Neither Sohail nor Arbaaz was present in the vehicle on Sunday when the incident happened, police said. Pimple had run away from the spot and surrendered before Bandra police station which placed him under arrest and produced him today before a court here which granted him bail on surety of Rs 10,000. The offence is bailable and hence he got bail, police said adding that he was booked for offences under 304 A IPC (causing death by negligence), 279 IPC (rash driving) and 134 A of Motor Vehicles Act (abdicating responsibility to take victim to hospital).
Sohail said the car was returning from his father Salim Khan's house and the driver lost control during a blind turn.
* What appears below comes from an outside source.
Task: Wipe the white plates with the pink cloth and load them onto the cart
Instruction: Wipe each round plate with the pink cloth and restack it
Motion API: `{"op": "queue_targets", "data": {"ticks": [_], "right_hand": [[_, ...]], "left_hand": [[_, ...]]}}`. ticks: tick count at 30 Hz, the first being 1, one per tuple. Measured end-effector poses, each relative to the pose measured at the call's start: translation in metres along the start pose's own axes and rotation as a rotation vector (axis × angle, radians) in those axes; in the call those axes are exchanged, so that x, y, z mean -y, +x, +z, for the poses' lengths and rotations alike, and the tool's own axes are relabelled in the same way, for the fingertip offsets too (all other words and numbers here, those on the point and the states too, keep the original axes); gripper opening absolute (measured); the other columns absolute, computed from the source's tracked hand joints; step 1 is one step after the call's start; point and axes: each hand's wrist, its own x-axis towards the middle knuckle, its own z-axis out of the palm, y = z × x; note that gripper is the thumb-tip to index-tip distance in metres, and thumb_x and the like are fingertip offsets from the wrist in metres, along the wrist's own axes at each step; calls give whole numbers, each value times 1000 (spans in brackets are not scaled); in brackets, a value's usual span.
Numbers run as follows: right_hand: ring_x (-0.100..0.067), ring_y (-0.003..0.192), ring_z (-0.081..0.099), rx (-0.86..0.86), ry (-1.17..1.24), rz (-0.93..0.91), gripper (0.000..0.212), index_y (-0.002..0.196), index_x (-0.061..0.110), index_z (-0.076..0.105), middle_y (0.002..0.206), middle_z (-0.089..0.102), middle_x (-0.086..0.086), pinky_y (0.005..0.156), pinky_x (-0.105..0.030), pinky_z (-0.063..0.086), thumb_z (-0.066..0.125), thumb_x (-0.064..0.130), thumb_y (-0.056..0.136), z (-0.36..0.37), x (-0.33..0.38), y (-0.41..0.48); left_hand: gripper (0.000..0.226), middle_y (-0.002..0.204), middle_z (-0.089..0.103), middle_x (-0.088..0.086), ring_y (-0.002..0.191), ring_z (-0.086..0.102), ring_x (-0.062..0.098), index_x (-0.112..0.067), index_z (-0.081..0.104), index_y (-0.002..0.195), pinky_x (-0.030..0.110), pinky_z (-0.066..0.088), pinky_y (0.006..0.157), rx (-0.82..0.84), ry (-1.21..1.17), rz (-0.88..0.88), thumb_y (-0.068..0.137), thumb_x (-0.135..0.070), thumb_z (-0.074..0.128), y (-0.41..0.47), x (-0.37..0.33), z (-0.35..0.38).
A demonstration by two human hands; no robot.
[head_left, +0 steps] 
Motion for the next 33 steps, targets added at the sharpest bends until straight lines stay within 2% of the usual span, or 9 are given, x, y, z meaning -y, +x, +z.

He would do everything in his power to give her a decent burial. But Salman said the Khan family would not pay compensation to the family that had disowned the homeless victim.
Salman, far more secure in his success and super stardom post a string of massive box office successes handled the crisis much better than the 2002 negligent driving case and subsequent incarceration. He wore a skull cap to jail and was reticent about facing a media inquisition.
In 1998 Salman came under a similar scrutiny for poaching and possessing fire arms in a wildlife sanctuary, offences carrying a sentence of seven years imprisonment. A lot has changed since then and Salman appeared both confident and more willing to accept the responsibility for the unfortunate incident while maintaining a united family front in front of the media.